A Homily – The Twenty-first Sunday in Ordinary Time (Year C)

 First Reading – Isaiah 66:18-21 ©

Responsorial Psalm – Psalm 116(117) ©

Second Reading – Hebrews 12:5-7, 11-13 ©

Gospel Acclamation – John 14:23

Alternative Acclamation – John 14:6

The Gospel According to Luke 13:22 - 30 ©

 

(NJB)

 

Listen!

The scriptures often point out for us what the promise of a good life should be, telling us that if we are to have good things; they will not come from God as if by magic…do not expect it.

We experience the good if we live a just life…together; if we live together as one people, caring for one another we will experience that as good.

The good life will come for everyone if and only if our society, our civil structures, our courts, and every other apparatus of government are structured in as vehicles of compassion, justice and mercy; then we will have fellowship and that will be good.

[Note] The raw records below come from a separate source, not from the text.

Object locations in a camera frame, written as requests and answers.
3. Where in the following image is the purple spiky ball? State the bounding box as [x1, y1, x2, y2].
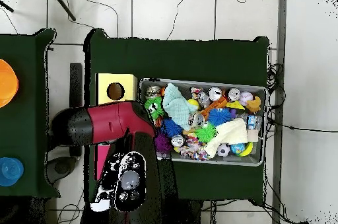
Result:
[154, 131, 174, 154]

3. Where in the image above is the long clear bottle blue label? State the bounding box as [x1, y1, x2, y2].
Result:
[246, 114, 263, 131]

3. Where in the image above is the wooden box with three holes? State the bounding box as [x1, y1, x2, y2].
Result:
[94, 72, 138, 182]

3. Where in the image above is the mint green cloth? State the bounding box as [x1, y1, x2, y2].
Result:
[162, 83, 199, 131]

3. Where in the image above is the green spiky toy with eyes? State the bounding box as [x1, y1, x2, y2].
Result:
[144, 96, 166, 120]

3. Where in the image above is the yellow ball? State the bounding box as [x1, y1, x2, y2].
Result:
[187, 98, 200, 110]

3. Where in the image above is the crushed silver can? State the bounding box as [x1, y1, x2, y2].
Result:
[187, 111, 206, 129]

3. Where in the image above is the black drink can silver top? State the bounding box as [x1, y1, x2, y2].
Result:
[170, 134, 186, 148]

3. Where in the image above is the orange plastic tray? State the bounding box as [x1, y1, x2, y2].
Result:
[201, 96, 228, 115]

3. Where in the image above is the blue spiky toy with eyes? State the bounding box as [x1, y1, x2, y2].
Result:
[207, 107, 233, 127]

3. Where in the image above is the dark green table cloth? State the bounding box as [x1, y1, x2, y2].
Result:
[83, 28, 270, 206]

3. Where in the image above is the cream knit cloth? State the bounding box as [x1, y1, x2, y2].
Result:
[204, 117, 249, 159]

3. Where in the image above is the white baseball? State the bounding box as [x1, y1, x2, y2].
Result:
[239, 91, 254, 106]

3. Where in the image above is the black upright panel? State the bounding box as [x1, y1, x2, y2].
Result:
[69, 62, 83, 157]

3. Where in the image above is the grey floor strip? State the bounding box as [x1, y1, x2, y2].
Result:
[271, 0, 288, 224]

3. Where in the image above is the dark green side-table cloth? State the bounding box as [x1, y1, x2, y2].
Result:
[0, 28, 62, 199]

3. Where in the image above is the black tripod leg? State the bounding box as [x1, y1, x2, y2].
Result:
[48, 0, 77, 22]
[0, 0, 15, 13]

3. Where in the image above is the orange plastic bowl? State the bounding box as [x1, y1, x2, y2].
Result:
[0, 58, 20, 108]

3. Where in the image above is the blue plastic cup stack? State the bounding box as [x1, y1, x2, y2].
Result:
[0, 157, 24, 187]

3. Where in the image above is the silver wire mesh bin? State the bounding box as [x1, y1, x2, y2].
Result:
[135, 77, 269, 167]

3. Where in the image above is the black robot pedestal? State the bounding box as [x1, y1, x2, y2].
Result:
[158, 198, 205, 224]

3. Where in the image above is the black cable bundle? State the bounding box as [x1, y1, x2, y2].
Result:
[265, 62, 287, 135]

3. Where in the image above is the thin black floor cable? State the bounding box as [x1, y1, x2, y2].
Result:
[266, 119, 338, 133]

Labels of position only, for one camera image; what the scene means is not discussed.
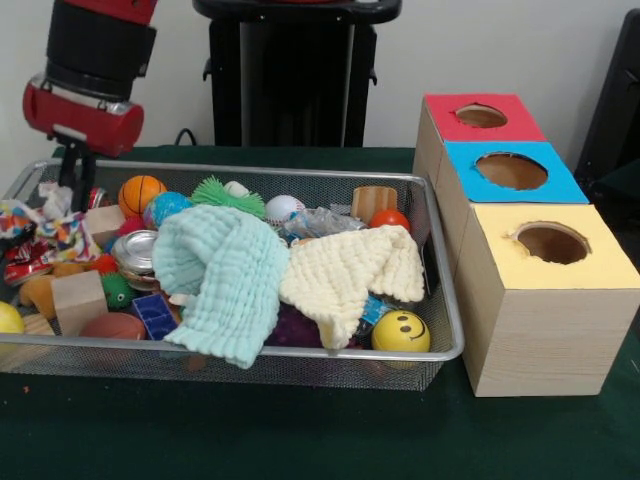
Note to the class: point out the orange basketball toy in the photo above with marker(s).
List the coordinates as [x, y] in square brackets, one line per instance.
[140, 195]

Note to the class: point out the white baseball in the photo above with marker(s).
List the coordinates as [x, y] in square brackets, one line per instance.
[282, 207]

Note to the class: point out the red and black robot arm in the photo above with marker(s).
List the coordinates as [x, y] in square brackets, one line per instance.
[100, 45]

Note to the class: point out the mint green muslin cloth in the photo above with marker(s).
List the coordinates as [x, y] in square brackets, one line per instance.
[230, 280]

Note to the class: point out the silver mesh bin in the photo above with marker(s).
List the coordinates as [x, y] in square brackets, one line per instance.
[350, 367]

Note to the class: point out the cream muslin cloth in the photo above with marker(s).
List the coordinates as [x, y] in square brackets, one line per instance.
[340, 270]

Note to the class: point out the green spiky rubber toy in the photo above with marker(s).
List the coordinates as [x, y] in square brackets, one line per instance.
[220, 197]

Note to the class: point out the white colourful print cloth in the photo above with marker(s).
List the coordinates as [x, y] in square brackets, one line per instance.
[60, 230]

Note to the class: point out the yellow smiley face ball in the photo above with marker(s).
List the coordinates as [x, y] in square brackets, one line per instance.
[400, 332]

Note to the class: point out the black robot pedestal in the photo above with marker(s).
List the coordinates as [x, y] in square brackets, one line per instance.
[290, 85]

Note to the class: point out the plain wooden block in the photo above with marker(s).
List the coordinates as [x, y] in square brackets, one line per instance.
[80, 300]

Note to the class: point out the silver metal can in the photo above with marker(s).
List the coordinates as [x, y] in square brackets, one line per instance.
[134, 252]

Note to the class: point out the red orange ball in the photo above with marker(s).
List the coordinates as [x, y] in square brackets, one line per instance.
[390, 220]

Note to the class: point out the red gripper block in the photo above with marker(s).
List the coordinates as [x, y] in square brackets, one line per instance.
[85, 117]

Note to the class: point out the wooden box with three holes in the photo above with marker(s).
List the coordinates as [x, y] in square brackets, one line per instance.
[540, 340]

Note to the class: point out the blue toy brick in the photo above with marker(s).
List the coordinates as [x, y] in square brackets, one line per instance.
[155, 315]

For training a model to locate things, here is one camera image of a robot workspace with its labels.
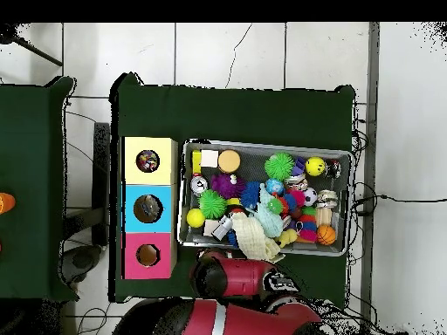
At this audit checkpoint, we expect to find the silver mesh bin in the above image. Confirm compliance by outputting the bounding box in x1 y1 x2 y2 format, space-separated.
176 139 354 257

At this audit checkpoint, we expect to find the black tripod leg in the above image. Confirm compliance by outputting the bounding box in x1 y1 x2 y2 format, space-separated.
0 24 65 68

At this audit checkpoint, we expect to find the yellow smiley ball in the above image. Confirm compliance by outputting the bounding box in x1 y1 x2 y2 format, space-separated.
305 156 327 177

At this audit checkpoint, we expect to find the pale wooden cube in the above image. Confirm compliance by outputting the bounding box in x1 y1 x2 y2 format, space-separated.
200 149 220 168

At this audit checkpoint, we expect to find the green spiky rubber ball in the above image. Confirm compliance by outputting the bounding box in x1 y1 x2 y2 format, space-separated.
198 188 228 220
264 152 295 181

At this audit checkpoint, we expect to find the orange foam disc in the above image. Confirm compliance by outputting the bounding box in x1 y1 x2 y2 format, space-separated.
217 149 242 174

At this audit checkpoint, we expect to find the purple spiky monster toy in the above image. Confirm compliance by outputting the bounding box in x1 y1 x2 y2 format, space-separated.
210 173 247 199

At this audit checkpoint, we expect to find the cream waffle cloth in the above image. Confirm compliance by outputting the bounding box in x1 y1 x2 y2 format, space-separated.
230 211 285 263

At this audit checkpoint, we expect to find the yellow tennis ball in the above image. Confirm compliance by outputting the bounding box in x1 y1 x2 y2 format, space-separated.
185 208 206 229

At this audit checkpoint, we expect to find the black cable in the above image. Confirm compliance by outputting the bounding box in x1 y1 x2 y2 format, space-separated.
350 181 447 217

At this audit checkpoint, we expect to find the light blue cloth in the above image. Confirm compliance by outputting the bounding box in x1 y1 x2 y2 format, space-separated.
254 183 285 238

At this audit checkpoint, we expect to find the orange object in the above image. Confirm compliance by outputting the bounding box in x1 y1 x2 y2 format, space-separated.
0 192 17 215

It will be good in our hunger and our thirst, in our sorrow and our joy, it will be good.

Be mindful!

The God of creation is the God of all people, of all nations. The God of creation cares for God’s children, God cares for everyone and touches all us with mercy.

Trust in God; have faith, it will lighten the burden of the way.

Know this:

You are loved; you will not be tested beyond what you can endure.

Though God made us into creatures capable of suffering, and we know this much to be true, we also know that God will not heap it upon us. God does not interfere in our lives in any way. God does not lift us up or lay us low, because God has made us and the entire creation free. We are free to do good and free to do evil, subject to sorrow and capable of joy. There is no system of rewards and punishments laced through the things we experience in this life, those things simply are.

Be Mindful.

The grace of God is not transactional.

Love fosters love, but there is always love and God is always with you.

Remember!

Jesus instructs us in the way to aid us in leading a truthful life, a life dedicated to the good of all God’s children; follow it!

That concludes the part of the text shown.